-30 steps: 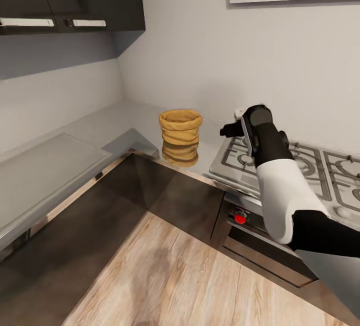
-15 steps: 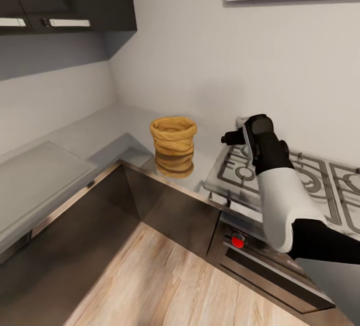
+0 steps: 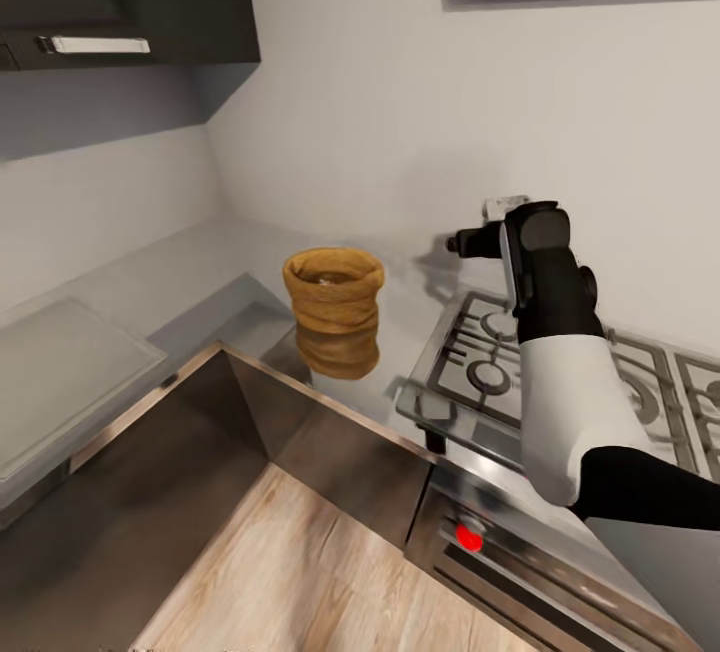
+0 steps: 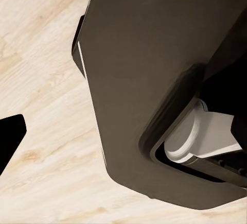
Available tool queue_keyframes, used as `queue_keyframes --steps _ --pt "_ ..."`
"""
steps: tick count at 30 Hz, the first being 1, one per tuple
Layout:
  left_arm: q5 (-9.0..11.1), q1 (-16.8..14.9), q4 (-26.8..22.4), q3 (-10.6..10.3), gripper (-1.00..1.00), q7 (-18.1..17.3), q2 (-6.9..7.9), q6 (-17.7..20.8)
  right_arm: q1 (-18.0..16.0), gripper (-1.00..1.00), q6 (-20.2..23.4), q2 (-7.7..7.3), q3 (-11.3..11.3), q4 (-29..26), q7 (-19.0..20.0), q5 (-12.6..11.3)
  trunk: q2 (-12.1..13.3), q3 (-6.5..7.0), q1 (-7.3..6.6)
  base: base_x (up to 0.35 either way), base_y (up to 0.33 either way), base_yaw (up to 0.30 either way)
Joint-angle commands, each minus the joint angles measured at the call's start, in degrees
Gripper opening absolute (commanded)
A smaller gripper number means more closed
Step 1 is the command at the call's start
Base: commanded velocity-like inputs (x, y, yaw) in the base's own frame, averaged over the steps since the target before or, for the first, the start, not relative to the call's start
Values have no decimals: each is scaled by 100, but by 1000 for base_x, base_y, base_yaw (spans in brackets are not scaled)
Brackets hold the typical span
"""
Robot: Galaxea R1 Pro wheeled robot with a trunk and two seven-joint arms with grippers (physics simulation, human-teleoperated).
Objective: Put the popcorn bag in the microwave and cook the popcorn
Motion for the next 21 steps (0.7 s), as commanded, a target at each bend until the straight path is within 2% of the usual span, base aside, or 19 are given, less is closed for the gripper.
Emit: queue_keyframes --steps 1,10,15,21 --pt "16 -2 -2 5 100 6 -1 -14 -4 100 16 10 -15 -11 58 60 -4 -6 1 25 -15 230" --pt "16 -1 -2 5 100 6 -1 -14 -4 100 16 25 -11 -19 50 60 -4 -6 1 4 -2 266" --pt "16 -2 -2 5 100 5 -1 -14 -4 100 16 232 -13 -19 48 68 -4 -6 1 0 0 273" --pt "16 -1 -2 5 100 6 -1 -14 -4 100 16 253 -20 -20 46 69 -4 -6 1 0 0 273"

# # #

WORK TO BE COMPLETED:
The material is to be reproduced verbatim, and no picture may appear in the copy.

ANSWER SECTION:
-30 steps: 
-15 steps: 
+0 steps: 
+0 steps: 
Available tool queue_keyframes, used as `queue_keyframes --steps _ --pt "_ ..."`
"""
steps: tick count at 30 Hz, the first being 1, one per tuple
Layout:
  left_arm: q5 (-9.0..11.1), q1 (-16.8..14.9), q4 (-26.8..22.4), q3 (-10.6..10.3), gripper (-1.00..1.00), q7 (-18.1..17.3), q2 (-6.9..7.9), q6 (-17.7..20.8)
  right_arm: q1 (-18.0..16.0), gripper (-1.00..1.00), q6 (-20.2..23.4), q2 (-7.7..7.3), q3 (-11.3..11.3), q4 (-29..26), q7 (-19.0..20.0), q5 (-12.6..11.3)
  trunk: q2 (-12.1..13.3), q3 (-6.5..7.0), q1 (-7.3..6.6)
  base: base_x (up to 0.35 either way), base_y (up to 0.33 either way), base_yaw (up to 0.30 either way)
Joint-angle commands, each minus the joint angles measured at the call's start, in degrees
Gripper opening absolute (commanded)
A smaller gripper number means more closed
Step 1 is the command at the call's start
Base: commanded velocity-like inputs (x, y, yaw) in the base's own frame, averaged over the steps since the target before or, for the first, the start, not relative to the call's start
Values have no decimals: each is scaled by 100, but by 1000 for base_x, base_y, base_yaw (spans in brackets are not scaled)
Brackets hold the typical span
"""
Robot: Galaxea R1 Pro wheeled robot with a trunk and two seven-joint arms with grippers (physics simulation, human-teleoperated).
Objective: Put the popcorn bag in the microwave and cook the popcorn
Motion for the next 21 steps (0.7 s), as commanded, a target at each bend until the straight path is within 2% of the usual span, base aside, or 19 are given, less is closed for the gripper.
Emit: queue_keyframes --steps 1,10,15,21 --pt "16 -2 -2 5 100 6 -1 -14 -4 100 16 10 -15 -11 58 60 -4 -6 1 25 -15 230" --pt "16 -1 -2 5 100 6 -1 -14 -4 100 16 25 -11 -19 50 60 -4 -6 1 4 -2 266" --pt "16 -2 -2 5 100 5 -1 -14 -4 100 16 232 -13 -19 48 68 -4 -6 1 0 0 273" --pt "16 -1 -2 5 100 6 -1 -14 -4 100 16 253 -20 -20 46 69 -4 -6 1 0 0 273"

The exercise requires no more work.